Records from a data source

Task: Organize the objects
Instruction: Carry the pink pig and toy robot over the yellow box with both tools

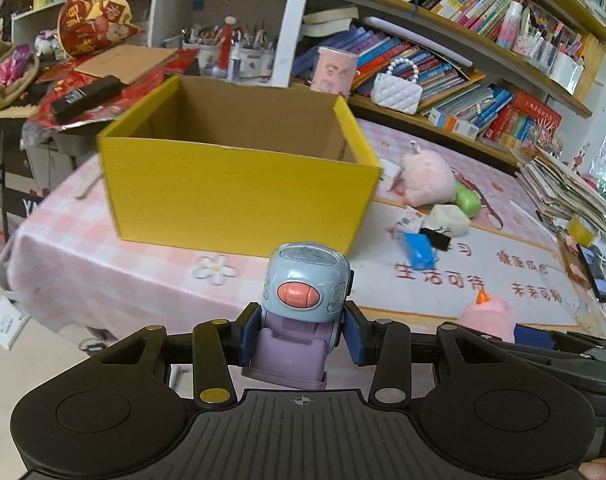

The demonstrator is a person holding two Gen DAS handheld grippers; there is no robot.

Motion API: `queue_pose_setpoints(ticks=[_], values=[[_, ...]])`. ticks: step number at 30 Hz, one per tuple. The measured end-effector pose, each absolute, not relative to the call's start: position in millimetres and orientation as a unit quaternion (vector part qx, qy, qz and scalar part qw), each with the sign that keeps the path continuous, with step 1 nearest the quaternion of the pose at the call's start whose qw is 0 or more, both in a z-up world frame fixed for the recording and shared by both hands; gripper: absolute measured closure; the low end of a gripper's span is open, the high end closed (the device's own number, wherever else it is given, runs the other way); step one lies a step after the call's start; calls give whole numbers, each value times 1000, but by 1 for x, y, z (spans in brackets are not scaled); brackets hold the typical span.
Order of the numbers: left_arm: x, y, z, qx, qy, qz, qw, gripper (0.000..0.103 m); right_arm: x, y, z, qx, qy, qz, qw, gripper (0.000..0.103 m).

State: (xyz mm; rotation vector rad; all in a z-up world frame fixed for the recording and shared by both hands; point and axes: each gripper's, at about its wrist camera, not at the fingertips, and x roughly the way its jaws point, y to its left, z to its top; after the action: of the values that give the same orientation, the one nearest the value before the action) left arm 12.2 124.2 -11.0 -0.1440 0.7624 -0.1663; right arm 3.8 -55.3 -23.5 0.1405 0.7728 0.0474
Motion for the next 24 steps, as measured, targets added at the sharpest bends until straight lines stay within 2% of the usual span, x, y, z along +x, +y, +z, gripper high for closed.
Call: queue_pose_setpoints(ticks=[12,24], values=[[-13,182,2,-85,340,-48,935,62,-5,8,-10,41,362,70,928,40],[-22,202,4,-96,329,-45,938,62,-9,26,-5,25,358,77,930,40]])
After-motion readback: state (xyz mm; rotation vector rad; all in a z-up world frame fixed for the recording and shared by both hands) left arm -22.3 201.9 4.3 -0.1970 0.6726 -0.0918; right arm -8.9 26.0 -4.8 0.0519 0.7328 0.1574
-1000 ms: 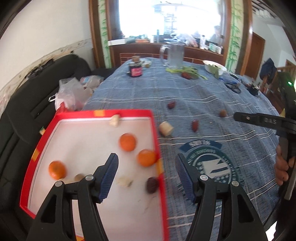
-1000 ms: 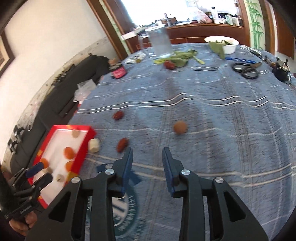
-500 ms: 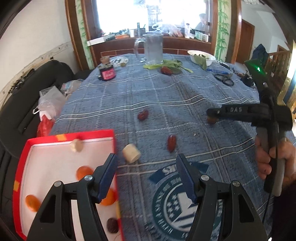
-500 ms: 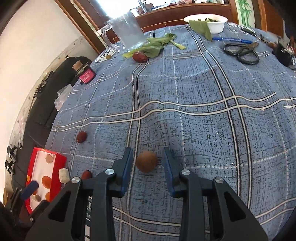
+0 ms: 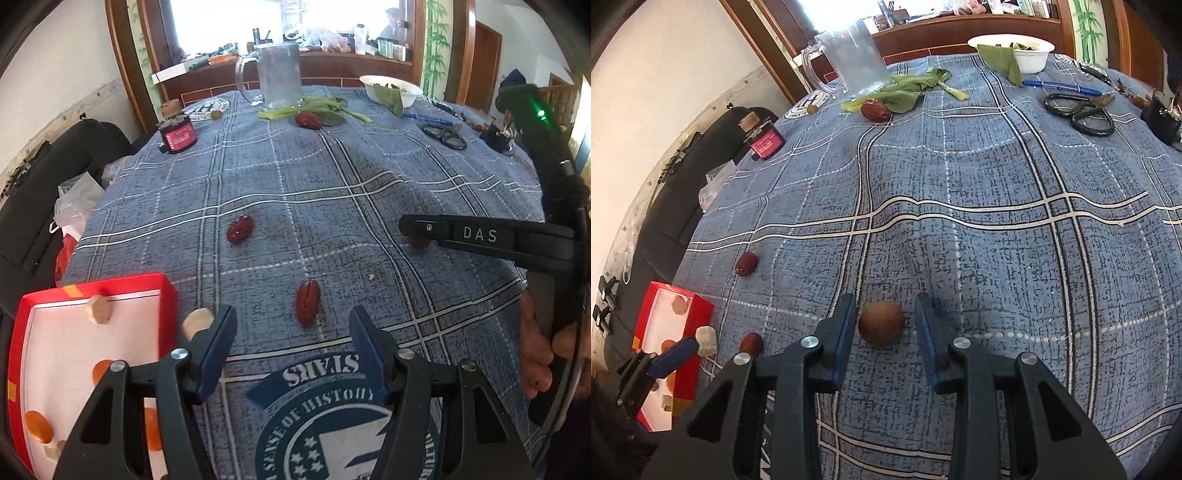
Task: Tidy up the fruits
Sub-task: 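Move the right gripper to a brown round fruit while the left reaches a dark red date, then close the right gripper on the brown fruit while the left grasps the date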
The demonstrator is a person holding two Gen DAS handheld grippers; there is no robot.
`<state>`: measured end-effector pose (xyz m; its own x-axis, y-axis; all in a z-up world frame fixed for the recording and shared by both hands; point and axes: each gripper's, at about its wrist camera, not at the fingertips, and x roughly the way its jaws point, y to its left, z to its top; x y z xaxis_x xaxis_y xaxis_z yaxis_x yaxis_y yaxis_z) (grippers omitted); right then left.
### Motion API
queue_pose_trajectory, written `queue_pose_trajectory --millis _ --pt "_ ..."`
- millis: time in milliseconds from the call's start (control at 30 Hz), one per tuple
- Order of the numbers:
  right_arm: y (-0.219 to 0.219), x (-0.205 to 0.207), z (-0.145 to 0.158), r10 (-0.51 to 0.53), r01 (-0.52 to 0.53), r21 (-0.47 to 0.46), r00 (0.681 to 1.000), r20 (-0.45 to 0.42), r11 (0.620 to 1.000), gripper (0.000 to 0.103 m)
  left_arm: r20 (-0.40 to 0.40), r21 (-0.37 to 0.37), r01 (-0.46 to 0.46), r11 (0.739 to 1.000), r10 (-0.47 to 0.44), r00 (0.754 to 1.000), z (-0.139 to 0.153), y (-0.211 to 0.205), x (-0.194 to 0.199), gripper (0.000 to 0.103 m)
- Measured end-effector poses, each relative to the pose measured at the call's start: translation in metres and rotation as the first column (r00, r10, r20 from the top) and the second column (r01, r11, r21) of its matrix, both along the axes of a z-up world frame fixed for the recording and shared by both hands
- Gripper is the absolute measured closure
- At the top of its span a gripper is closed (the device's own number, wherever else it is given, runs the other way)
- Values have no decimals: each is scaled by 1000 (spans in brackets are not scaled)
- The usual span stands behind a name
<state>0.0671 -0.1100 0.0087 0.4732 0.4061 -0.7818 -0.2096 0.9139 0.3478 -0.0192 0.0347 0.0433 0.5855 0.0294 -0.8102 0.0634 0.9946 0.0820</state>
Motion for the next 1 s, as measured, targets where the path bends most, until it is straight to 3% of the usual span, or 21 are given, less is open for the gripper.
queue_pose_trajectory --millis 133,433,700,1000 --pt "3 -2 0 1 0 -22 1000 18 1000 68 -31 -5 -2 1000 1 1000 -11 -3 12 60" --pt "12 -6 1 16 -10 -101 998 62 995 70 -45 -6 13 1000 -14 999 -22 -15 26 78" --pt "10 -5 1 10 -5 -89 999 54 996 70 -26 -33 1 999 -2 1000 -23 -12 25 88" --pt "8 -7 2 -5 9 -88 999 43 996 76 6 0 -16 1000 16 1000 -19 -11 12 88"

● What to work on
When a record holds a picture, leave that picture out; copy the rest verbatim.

● Exercise response
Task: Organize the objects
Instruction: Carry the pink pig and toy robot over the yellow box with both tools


The demonstrator is a person holding two Gen DAS handheld grippers; there is no robot.

Motion API: `queue_pose_setpoints(ticks=[_], values=[[_, ...]])`. ticks: step number at 30 Hz, one per tuple. The measured end-effector pose, each absolute, not relative to the call's start: position in millimetres and orientation as a unit quaternion (vector part qx, qy, qz and scalar part qw), each with the sign that keeps the path continuous, with step 1 nearest the quaternion of the pose at the call's start whose qw is 0 or more, both in a z-up world frame fixed for the recording and shared by both hands; gripper: absolute measured closure; the low end of a gripper's span is open, the high end closed (the device's own number, wherever else it is given, runs the other way); step one lies a step after the call's start; calls give whole numbers, each value times 1000, but by 1 for x, y, z (spans in brackets are not scaled); brackets hold the typical span.
Order of the numbers: left_arm: x, y, z, qx, qy, qz, qw, gripper (0.000..0.103 m); right_arm: x, y, z, qx, qy, qz, qw, gripper (0.000..0.103 m).

State: (xyz mm; rotation vector rad; all in a z-up world frame fixed for the recording and shared by both hands; point and axes: each gripper's, at about its wrist camera, not at the fingertips, and x roughly the way its jaws point, y to its left, z to its top; after the action: of the values that give the same orientation, the one nearest the value before the action) left arm 12.2 124.2 -11.0 -0.1440 0.7624 -0.1663; right arm 3.8 -55.3 -23.5 0.1405 0.7728 0.0474
Motion for the next 24 steps, as measured, targets added at the sharpest bends until straight lines stay within 2% of the usual span, x, y, z along +x, +y, +z, gripper high for closed.
Call: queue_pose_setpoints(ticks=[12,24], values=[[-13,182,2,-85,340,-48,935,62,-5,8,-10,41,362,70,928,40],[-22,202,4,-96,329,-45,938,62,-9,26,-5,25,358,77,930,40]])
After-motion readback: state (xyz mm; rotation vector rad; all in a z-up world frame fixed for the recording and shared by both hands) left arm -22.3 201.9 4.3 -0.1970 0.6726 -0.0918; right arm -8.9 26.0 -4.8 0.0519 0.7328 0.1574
-1000 ms: 
-1000 ms: 
-500 ms: 
-500 ms: 
+0 ms: 
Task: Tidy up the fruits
Sub-task: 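Move the right gripper to a brown round fruit while the left reaches a dark red date, then close the right gripper on the brown fruit while the left grasps the date
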The demonstrator is a person holding two Gen DAS handheld grippers; there is no robot.
`<state>`: measured end-effector pose (xyz m; its own x-axis, y-axis; all in a z-up world frame fixed for the recording and shared by both hands; point and axes: each gripper's, at about its wrist camera, not at the fingertips, and x roughly the way its jaws point, y to its left, z to its top; x y z xaxis_x xaxis_y xaxis_z yaxis_x yaxis_y yaxis_z) (grippers omitted); right then left.
### Motion API
queue_pose_trajectory, written `queue_pose_trajectory --millis _ --pt "_ ..."`
- millis: time in milliseconds from the call's start (control at 30 Hz), one per tuple
- Order of the numbers:
  right_arm: y (-0.219 to 0.219), x (-0.205 to 0.207), z (-0.145 to 0.158), r10 (-0.51 to 0.53), r01 (-0.52 to 0.53), r21 (-0.47 to 0.46), r00 (0.681 to 1.000), r20 (-0.45 to 0.42), r11 (0.620 to 1.000), gripper (0.000 to 0.103 m)
  left_arm: r20 (-0.40 to 0.40), r21 (-0.37 to 0.37), r01 (-0.46 to 0.46), r11 (0.739 to 1.000), r10 (-0.47 to 0.44), r00 (0.754 to 1.000), z (-0.139 to 0.153), y (-0.211 to 0.205), x (-0.194 to 0.199), gripper (0.000 to 0.103 m)
- Measured end-effector poses, each relative to the pose measured at the call's start: translation in metres and rotation as the first column (r00, r10, r20 from the top) and the second column (r01, r11, r21) of its matrix, both along the axes of a z-up world frame fixed for the recording and shared by both hands
- Gripper is the absolute measured closure
- At the top of its span a gripper is closed (the device's own number, wherever else it is given, runs the other way)
- Values have no decimals: each is scaled by 1000 (spans in brackets are not scaled)
- The usual span stands behind a name
<state>0.0671 -0.1100 0.0087 0.4732 0.4061 -0.7818 -0.2096 0.9139 0.3478 -0.0192 0.0347 0.0433 0.5855 0.0294 -0.8102 0.0634 0.9946 0.0820</state>
Motion for the next 1 s, as measured, targets where the path bends most, until it is straight to 3% of the usual span, or 21 are given, less is open for the gripper.
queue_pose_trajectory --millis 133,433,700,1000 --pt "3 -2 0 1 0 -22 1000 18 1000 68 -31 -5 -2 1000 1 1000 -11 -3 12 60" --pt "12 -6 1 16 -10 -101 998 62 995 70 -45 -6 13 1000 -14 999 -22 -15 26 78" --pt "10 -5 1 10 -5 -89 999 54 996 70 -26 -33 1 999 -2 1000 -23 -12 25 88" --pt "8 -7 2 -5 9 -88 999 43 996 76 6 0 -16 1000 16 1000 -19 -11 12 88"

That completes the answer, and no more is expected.